Ascolta l’intervista con Gianfranco Rotigliano

Da aprile – conferma Rotigliano – le organizzazioni umanitarie hanno potuto aumentare i flussi di aiuti per la popolazione di una parte o dell’altra della contrapposizione, tra cui centinaia di migliaia di sfollati, ma i bisogni restano grandi. Quest’anno il numero di bambini gravemente malnutriti, ricoverati nella struttura, ha già superato di tre, quattro volte quello dell’anno precedente. I tassi di mortalità dei pazienti sono incredibilmente alti, in alcune settimane superano il 20%. 35 bambini  sono morti nelle ultime 8 settimane, due su tre entro 48 ore dal ricovero. Nel nord – spiega Rotigliano –  molte persone non accedono ai livelli minimi di assistenza sanitaria, cibo e acqua a causa del recente conflitto, sfollamenti, la mancanza di accesso alle cure mediche, la scarsità di generi  alimentari, oltre all’insufficiente risposta umanitaria, dovuta anche – spiega – alla crisi ucraina che ha assorbito alcune risorse.

Cibo e sementi

Urgente e necessaria – dice il rappresentante Unicef – è un’azione umanitaria su vasta scala, rivolta agli sfollati e alle comunità ospitanti vulnerabili,  che fornisca sicurezza alimentare, acqua potabile e assistenza  sanitaria di base. Quasi i due terzi dei bambini malnutriti  ricoverati provengono da famiglie sfollate.Danneggiate, distrutte, abbandonate o con risorse  insufficienti, solo il 20 per cento per cento delle strutture sanitarie ad esempio nella  regione degli Afar è funzionante.   Migliaia di persone – afferma Rotigliano – stanno lottando per sopravvivere non solo nelle zone più colpite dal conflitto ma anche  in varie parti dell’Etiopia.
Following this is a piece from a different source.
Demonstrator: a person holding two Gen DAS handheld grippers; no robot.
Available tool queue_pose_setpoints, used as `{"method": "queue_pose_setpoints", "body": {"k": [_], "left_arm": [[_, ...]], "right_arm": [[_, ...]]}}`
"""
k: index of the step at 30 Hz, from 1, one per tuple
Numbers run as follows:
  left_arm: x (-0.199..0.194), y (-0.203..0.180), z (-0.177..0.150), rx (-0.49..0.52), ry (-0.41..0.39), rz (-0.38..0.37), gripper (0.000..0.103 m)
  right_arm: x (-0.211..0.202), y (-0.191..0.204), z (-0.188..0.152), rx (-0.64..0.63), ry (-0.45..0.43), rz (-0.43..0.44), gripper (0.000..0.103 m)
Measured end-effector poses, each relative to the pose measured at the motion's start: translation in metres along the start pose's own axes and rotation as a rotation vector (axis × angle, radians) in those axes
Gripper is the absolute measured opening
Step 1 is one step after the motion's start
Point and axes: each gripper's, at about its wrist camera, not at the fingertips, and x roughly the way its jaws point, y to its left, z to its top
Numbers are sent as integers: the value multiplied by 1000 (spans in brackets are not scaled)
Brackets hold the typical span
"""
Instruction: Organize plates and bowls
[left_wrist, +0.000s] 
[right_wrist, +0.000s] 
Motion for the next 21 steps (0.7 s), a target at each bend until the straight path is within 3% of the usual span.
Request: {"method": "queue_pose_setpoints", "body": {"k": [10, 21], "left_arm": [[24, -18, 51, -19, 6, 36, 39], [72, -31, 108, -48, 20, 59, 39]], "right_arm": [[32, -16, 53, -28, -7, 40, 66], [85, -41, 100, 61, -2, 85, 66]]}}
Nella regione dei Somali, nonostante le piogge siano finalmente iniziate, le persone stanno ancora affrontando le sfide legate  all’insicurezza alimentare e idrica causate da un lungo periodo di  siccità. L’unica risposta a una crisi alimentare – ricorda – è assicurarsi che le persone  abbiano accesso al cibo. Senza un urgente rafforzamento della risposta umanitaria, chi già vive gli orrori del  conflitto, dello sfollamento e della siccità sarà ulteriormente spinto al limite della sopravvivenza.  E Rotigliano mette in luce anche un aspetto fondamentale per i prossimi mesi: non serve solo cibo per l’oggi – avverte – ma c’è estremo bisogno di assicurare sementi per assicurare la prossima stagione agricola.